An Overview of Indiana State Taxes
Understanding when and if you have to file taxes is important, no matter where you live. Indiana has several different tax regulations to consider if you’re a resident in the state. If you don’t pay the right types of taxes in the correct amounts or you pay late, you can face serious consequences, such as penalty fees or interest charges. Review this guide to find out more about tax laws that may apply to you and seek professional assistance to ensure you’re paying the proper taxes.
Table of Contents
Indiana Income Tax
When you earn income, you must file a federal income tax return. If you earned your income in Indiana, you’re also responsible for filing a state income tax return. These taxes are calculated using the adjusted gross income you earned for the year.
Indiana has a flat income tax rate of 3.23%. This means that no matter your filing status or the amount of income you earned, you’ll pay this rate. It differs from many states that have adopted a graduated tax rate, or a rate that gets higher as the income you earned increases.
Your state income taxes are due on April 15 every year. You can use the Indiana Department of Revenue (DOR) online system to file your return and pay your taxes. If you prefer, you can print your tax forms, complete them, and mail them to the DOR instead.
County Tax Rates
Many counties in Indiana also collect their own individual income tax. This is in addition to the flat tax rate of 3.23%. County tax rates vary but usually range from .005% to .02864%. For example, Lake County residents must pay an additional .015% in county taxes while Allen County imposes an additional .013825% county tax on income.
Indiana Sales Taxes
When you make a purchase of taxable goods or services in Indiana, you’re charged sales tax on the transaction. The statewide sales tax in Indiana recently increased to 7% due to a cut in property tax rates. While this seems like a high sales tax rate, keep in mind that municipalities cannot generally add local sales tax to this rate as they can in most other states.

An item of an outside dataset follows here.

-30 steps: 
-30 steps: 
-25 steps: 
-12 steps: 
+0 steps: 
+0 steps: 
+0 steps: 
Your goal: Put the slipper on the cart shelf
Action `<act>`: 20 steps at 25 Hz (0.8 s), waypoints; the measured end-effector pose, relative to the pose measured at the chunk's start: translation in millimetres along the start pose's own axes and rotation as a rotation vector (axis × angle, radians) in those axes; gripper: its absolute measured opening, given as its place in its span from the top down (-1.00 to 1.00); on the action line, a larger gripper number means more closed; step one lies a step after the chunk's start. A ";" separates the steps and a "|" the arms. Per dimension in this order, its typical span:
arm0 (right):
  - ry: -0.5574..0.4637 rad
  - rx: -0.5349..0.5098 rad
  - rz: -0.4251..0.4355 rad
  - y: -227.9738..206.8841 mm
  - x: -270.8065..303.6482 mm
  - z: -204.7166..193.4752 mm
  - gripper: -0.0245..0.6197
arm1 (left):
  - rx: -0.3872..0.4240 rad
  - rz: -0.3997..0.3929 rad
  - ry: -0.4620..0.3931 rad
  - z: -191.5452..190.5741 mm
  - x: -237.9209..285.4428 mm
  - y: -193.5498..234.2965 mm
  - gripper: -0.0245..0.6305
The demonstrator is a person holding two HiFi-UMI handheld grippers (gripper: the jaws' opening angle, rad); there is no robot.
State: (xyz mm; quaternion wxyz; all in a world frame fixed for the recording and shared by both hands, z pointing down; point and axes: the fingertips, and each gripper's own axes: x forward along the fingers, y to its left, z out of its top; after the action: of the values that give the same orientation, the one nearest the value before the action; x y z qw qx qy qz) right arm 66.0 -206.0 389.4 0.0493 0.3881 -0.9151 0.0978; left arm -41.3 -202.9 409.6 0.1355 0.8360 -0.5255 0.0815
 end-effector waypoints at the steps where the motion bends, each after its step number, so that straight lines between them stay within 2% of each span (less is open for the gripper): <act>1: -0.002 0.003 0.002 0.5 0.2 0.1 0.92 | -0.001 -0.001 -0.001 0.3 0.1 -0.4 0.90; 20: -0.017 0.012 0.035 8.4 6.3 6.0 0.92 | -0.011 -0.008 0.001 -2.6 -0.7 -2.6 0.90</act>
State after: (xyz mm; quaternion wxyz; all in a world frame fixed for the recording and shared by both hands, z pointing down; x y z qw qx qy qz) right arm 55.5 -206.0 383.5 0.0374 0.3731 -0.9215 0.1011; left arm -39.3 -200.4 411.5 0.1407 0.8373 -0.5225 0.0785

Some items, such as agricultural equipment, are exempt from sales tax. You can access sales tax forms for exemptions, refunds, or applications on the DOR website.
Indiana Property Taxes
In Indiana, property taxes are overseen by the Indiana Department of Local Government Finance and are administered to property owners locally through the county. To determine the property taxes you must pay, county assessors first assess the value of your property. Once the value is determined, the local tax rate is applied to calculate the property taxes you owe. If you disagree with the assessment of your property, you can file an appeal within 45 days of receiving your tax bill.
You receive a property tax bill in the mail from your county treasurer in the spring, which provides you with the due dates for your taxes. Property taxes are due twice a year and a 5% penalty is applied to your taxes if you’re 30 days late sending your payment.
Property Tax Deductions
If you meet specific eligibility guidelines, you qualify for a property tax deduction. Indiana offers several property tax deductions that reduce your property tax bill, including the following:
- Homestead deduction: If you live on your property full-time and it’s your principal residence, you may qualify for this deduction.
- Rehabilitated property deduction: If you’ve rehabilitated a home and increased its value, you may be eligible for a deduction in your property taxes.
- Veteran deduction: Disabled veterans or the surviving spouses of certain types of veterans may qualify for this property tax deduction.
To apply for a property tax deduction, you must complete the corresponding property tax deduction form and submit it to your county treasurer.
Indiana Estate Taxes
Indiana does not impose an estate tax or an inheritance tax on the transfer of property ownership after death. The inheritance tax was repealed in 2013 and residents who passed away after December 31, 2012, are not responsible for paying inheritance taxes.
You may be required to file a federal estate tax return and pay taxes to the Internal Revenue Service (IRS) for the estate’s transfer of ownership. This only applies if the total assets are worth $11,580,000 or more in 2020.
Tips for Filing Taxes in Indiana
Your income tax return is due on April 15 and your property taxes are due twice a year, as noted by your county treasurer. You can use the INfreefile online system to conveniently electronically file your taxes for free and pay any taxes you owe to the state.
You’re able to review information on any other additional taxes the state imposes on the Indiana DOR website. It’s important to prepare to file your taxes before you begin the process. Gather any documents you need, review potential exemptions and deductions you qualify for, and set up an online account through the electronic filing system. By understanding the Indiana tax system, how your taxes are calculated, and when they’re due, you’ll ensure you pay the right amount on time and avoid penalties.